Item 10. Submission of Matters to a Vote of Security Holders.
There have been no material changes.
Item 11. Controls and Procedures.
(a) The certifying officers, whose certifications are included herewith, have evaluated the registrant’s disclosure controls and procedures within 90 days of the filing date of this report.

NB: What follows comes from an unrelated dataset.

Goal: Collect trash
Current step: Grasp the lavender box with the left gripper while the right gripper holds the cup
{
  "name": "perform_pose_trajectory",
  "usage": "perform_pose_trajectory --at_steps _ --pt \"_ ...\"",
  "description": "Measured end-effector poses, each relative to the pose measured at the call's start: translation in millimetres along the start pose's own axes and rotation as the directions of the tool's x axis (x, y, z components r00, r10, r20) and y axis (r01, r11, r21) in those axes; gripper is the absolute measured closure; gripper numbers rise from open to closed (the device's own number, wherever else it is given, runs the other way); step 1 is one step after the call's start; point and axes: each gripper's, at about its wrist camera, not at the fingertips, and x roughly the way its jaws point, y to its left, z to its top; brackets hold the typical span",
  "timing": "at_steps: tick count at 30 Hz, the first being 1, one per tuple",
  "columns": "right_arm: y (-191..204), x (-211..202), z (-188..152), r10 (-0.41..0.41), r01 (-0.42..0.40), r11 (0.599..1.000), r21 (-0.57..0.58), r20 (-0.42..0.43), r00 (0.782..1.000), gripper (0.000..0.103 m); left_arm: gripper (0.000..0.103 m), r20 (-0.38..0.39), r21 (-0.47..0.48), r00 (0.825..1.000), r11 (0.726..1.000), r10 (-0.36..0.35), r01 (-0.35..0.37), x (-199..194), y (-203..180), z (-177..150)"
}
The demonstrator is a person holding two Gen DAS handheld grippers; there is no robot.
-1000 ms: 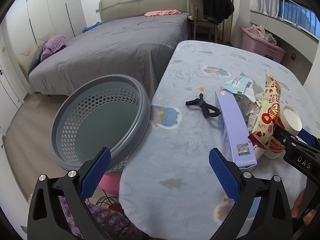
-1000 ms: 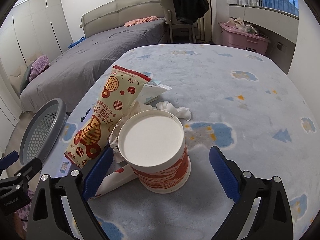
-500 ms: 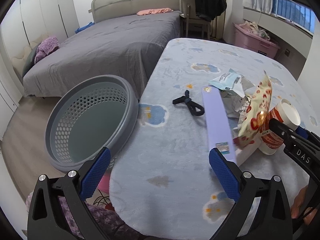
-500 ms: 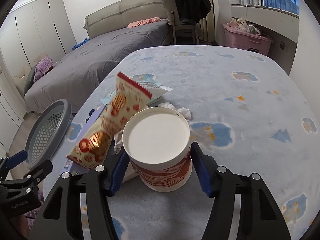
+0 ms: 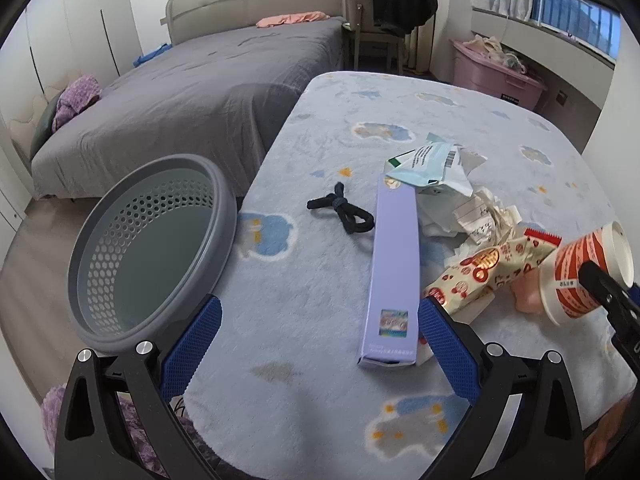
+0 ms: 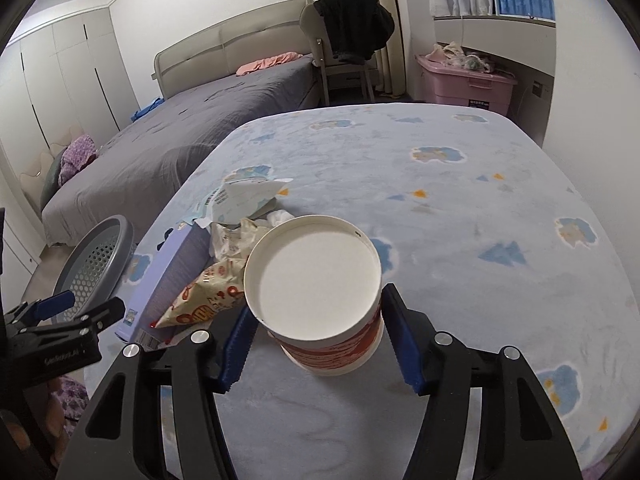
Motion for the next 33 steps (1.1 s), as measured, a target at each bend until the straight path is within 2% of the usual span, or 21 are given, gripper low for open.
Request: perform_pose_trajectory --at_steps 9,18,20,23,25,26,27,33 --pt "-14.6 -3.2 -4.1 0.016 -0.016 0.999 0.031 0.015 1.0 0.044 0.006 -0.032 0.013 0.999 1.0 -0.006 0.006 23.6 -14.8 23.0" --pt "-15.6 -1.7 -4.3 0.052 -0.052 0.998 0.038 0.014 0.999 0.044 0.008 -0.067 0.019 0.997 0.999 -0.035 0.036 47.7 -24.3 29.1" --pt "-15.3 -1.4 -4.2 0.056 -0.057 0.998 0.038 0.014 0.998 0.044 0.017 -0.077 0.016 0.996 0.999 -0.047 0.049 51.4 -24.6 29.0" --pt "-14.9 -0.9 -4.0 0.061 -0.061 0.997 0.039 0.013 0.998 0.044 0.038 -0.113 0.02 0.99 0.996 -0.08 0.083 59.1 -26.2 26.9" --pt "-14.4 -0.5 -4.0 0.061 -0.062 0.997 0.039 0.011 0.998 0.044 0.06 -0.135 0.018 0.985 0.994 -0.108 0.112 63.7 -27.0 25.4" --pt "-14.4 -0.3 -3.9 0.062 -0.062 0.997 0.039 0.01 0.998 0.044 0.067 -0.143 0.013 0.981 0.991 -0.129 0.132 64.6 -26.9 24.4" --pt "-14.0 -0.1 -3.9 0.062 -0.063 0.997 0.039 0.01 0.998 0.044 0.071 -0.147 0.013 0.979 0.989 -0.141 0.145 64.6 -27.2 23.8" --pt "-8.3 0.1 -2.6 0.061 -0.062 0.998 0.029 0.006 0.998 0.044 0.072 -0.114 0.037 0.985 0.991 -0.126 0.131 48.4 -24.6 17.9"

In their opinion, based on their evaluation, the registrant’s disclosure controls and procedures are adequately designed, and are operating effectively to ensure, that information required to be disclosed by the registrant in the reports it files or submits under the Securities Exchange Act of 1934 is recorded, processed, summarized and reported within the time periods specified in the Securities and Exchange Commission’s rules and forms.
(b) There were no significant changes in the registrant’s internal control over financial reporting that occurred during the registrant’s last fiscal half-year that has materially affected, or is reasonably likely to materially affect, the registrants internal control over financial reporting.
Items 12. Exhibits.
(a)(1) Code of Ethics attached hereto.
(a)(2) A separate certification for the principal executive officer and the principal financial officer of the registrant as required by Rule 30a-2(a) under the Investment Company Act of 1940, as amended (17 CFR 270.30a-2(a)), are filed herewith.
(b) Officer certifications as required by Rule 30a-2(b) under the Investment Company Act of 1940, as amended (17 CFR 270.30a-2(b)) also accompany this filing as an Exhibit.
SIGNATURES
Pursuant to the requirements of the Securities Exchange Act of 1934 and the Investment Company Act of 1940, the registrant has duly caused this report to be signed on its behalf by the undersigned, thereunto duly authorized.
(Registrant) | | | Global X Funds | |
| | | | |
| | | | |
By (Signature and Title)* | | | /s/ Bruno del Ama | |
| | | Bruno del Ama | |
| | | President | |
Date: February 6, 2013
Pursuant to the requirements of the Securities Exchange Act of 1934 and the Investment Company Act of 1940, this report has been signed below by the following persons on behalf of the registrant and in the capacities and on the dates indicated.
| | | | |
By (Signature and Title)* | | | /s/ Bruno del Ama | |
| | | Bruno del Ama | |
| | | President | |
Date: February 6, 2013 | | | | |
| | | | |
By (Signature and Title)* | | | /s/ Jose C. Gonzalez | |
| | | Jose C. Gonzalez | |
| | | CFO | |
Date: February 6, 2013
* Print the name and title of each signing officer under his or her signature.